A metà degli anni ’80 Martin Scorsese riporta in auge un classico in bianco e nero del 1961, “Lo Spaccone”, di Robert Rossen. Contatta Paul Newman e gli propone un sequel al fianco di un giovane attore, Tom Cruise, che al tempo tutti conoscevano come Maverick. Paul dice sì, o più probabilmente “yes”, nonostante l’Eddie lo svelto del primo film abbia ben 25 anni in più, ed è così che nasce “Il colore dei soldi”.
Al centro di tutto c’è la voglia di scommettere. Sugli altri, quando si tratta di approfittare delle loro incapacità, sul proprio talento o su quello altrui. Benitez, così come Eddie, ricorda con amarezza l’ultima esperienza ai bordi di un particolare rettangolo verde. L’Italia non ha di certo trattato con i guanti Rafa l’ultima volta che ha provato la scalata al successo, mentre Felson lo Spaccone si è ritrovato del sangue sulla coscienza quando ha tentato in tutti i modi di far soldi al tavolo da biliardo con la sua Balabushka.
Per entrambi però è tempo di rivincita. Newman, armato dei soliti occhiali da sole, riscopre la passione per il gioco, ormai annegata in anni di whisky. A permetterlo è Vincent, sul cui talento decide di tornare a scommettere. Nei locali in cui i due entrano per giocare, con al seguito una splendida Mary Elizabeth Mastrantonio, nessuno punterebbe due soldi su di un pivellino arrogante dalla faccia pulita come Vincent, ma Scorsese è deciso a dar loro torto marcio. Da vero giocatore Rafa torna in Italia con una triplice scommessa, puntando sull’incapacità degli altri di comprendere il suo calcio e alcune scelte operate sul mercato Napoli, su se stesso, certo di poter partire alla conquista della serie A, e sul talento del giovane José.
Lo stile dei due giocatori è di certo differente. Eddie nasconde le proprie carte fino a quando il malcapitato di turno non si è reso conto d’essersi fregato con le proprie mani, mentre Rafa ha chiarito fin dal primo momento il suo pensiero riguardo Callejon: “Attenti – parafrasando – che questo qui è capace di far 20 gol al primo anno in Italia”. A tale affermazione le risate presuntuose si sono sprecate, ottenendo un fastidioso frastuono durato giorni che neanche le peggiori sit-com americane.

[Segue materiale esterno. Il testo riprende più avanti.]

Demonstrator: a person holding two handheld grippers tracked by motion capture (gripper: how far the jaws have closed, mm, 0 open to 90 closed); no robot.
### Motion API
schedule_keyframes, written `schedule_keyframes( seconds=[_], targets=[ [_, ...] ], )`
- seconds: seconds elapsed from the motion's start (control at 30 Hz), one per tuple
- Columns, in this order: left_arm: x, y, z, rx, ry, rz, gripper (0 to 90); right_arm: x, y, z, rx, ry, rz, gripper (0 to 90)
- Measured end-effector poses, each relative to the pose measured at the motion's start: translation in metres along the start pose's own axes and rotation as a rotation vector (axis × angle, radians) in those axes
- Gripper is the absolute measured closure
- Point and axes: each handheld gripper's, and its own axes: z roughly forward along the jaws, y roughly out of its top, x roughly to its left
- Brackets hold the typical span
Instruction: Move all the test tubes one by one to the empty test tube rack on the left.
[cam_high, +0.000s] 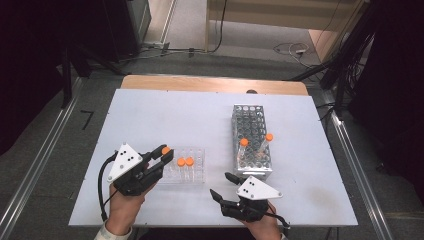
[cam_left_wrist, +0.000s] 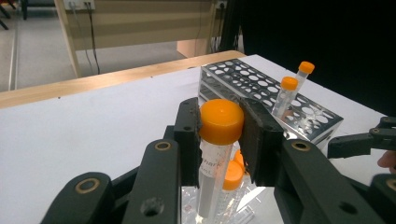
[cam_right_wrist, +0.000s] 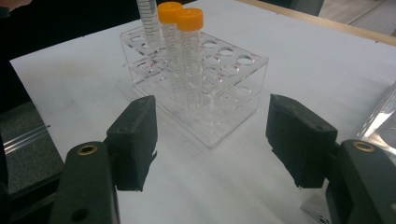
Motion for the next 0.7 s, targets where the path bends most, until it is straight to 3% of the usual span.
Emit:
schedule_keyframes(
  seconds=[0.7],
  targets=[
    [0.001,-0.020,0.018,0.057,0.025,0.018,69.2,0.000,-0.001,-0.001,0.005,0.004,-0.006,32.5]
  ],
)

Rafa però non può affidarsi alle mani di Scorsese. Come tutti e, calandoci nella finzione narrativa, come lo stesso Eddie, deve sottostare allo spesso crudele destino. La sua dunque è una scommessa in piena regola. Legale, per usare una sua espressione. Alla fine però Callejon, così come Vincent, dà il meglio su quel rettangolo verde. Batte tutti, compresi i tanti che lo avevano criticato all’arrivo, che oggi lo applaudono e che inizieranno a fischiarlo al primo calo tra qualche anno (anche se nel frattempo dovesse divenire capitano e simbolo). Corre ma soprattutto segna, fermandosi esattamente a quota 20 reti stagionali.
Eddie e Vincent però non sono in grado di lavorare fianco a fianco. Sono identici, con l’unica differenza che il primo ha probabilmente il doppio degli anni dell’altro. Ne ha viste troppe Eddie per poter star dietro alla follia di Cruise, e per questo torna a fare quello che gli riusciva meglio, giocare da solo, pronto a riscattarsi agli occhi del suo mondo. Di certo Napoli spera che l’idillio tra Benitez e Callejon possa durare ancora a lungo ma, comunque andranno le cose, è intrigante immaginare un Rafa che passeggia sulla linea che delimita quel maledetto rettangolo, sussurrando con un ghigno, proprio come Eddie: “Hey, I’m back!”.